TASK STATEMENT: Once the line containing "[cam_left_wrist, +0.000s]" is reached, copy it and every line after it exactly, to the end of the material, without pictures.

PROVIDED RECORDS:
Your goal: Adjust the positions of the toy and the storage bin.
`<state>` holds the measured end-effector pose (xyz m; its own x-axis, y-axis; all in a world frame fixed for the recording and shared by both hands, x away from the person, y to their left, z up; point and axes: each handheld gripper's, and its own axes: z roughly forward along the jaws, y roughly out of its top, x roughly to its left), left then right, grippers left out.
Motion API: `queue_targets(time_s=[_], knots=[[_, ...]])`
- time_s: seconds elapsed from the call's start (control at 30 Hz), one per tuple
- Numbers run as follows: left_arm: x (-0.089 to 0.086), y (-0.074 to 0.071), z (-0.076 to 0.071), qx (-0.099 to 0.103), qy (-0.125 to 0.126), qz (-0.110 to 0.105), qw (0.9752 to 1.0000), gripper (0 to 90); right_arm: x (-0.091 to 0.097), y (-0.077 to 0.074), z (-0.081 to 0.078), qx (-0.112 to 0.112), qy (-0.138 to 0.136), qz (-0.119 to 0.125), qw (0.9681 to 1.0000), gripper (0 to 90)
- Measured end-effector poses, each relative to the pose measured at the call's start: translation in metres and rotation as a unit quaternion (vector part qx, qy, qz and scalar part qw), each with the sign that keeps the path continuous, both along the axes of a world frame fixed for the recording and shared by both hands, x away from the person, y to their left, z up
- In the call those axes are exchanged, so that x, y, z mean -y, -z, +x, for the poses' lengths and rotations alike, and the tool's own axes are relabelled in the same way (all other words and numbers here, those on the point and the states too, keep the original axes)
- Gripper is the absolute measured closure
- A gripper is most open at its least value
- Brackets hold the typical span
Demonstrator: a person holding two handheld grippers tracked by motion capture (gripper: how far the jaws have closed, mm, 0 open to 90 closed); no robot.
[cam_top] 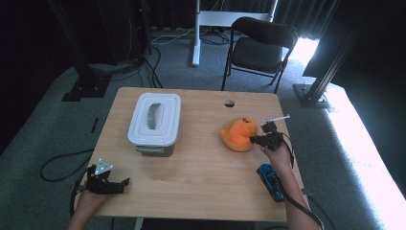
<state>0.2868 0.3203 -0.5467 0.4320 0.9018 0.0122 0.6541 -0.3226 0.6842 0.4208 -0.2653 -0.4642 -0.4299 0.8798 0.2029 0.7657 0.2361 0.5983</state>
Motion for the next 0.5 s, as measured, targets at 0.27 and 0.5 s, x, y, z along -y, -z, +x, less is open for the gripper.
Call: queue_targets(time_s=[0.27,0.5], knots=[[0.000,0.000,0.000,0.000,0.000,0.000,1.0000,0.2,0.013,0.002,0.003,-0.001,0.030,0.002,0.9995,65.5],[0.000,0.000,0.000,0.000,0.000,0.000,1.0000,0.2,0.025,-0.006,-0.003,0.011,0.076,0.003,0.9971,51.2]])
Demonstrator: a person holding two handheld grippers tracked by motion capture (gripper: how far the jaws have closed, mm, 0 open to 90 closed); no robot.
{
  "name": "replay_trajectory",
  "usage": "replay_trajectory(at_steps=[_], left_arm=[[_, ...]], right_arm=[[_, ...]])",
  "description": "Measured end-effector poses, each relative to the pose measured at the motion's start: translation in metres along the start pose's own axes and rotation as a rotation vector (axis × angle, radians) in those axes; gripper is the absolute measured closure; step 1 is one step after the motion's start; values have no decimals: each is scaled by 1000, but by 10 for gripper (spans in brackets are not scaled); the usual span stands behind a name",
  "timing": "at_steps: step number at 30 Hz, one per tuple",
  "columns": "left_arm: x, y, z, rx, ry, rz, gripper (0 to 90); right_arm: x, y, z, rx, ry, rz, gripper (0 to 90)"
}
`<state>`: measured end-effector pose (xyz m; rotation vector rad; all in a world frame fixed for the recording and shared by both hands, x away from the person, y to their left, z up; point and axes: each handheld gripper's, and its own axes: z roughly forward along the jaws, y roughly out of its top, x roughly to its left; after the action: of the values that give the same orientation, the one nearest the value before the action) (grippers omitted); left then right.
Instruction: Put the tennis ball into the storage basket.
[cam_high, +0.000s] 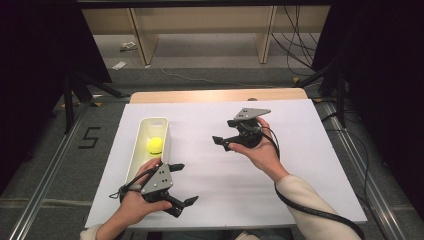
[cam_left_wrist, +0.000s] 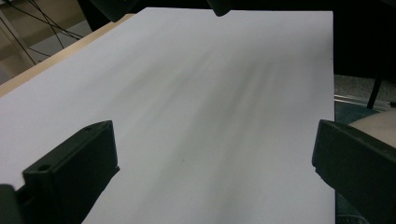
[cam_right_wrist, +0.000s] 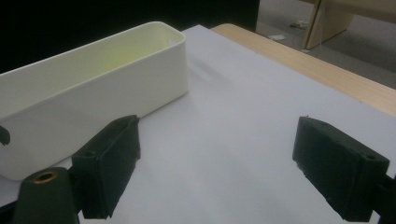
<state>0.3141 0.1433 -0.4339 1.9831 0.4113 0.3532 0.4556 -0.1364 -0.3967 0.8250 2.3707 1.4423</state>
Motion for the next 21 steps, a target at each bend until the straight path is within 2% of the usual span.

EXERCISE RESULT:
[cam_left_wrist, +0.000s] 
[cam_right_wrist, +0.000s] 
<state>0.3141 0.1433 -0.4339 1.9831 0.4113 0.3532 0.4556 -0.1364 -0.3967 0.8250 2.3707 1.4423</state>
Motion for the next 21 steps, a target at each bend until the straight path is within 2% of the usual span.

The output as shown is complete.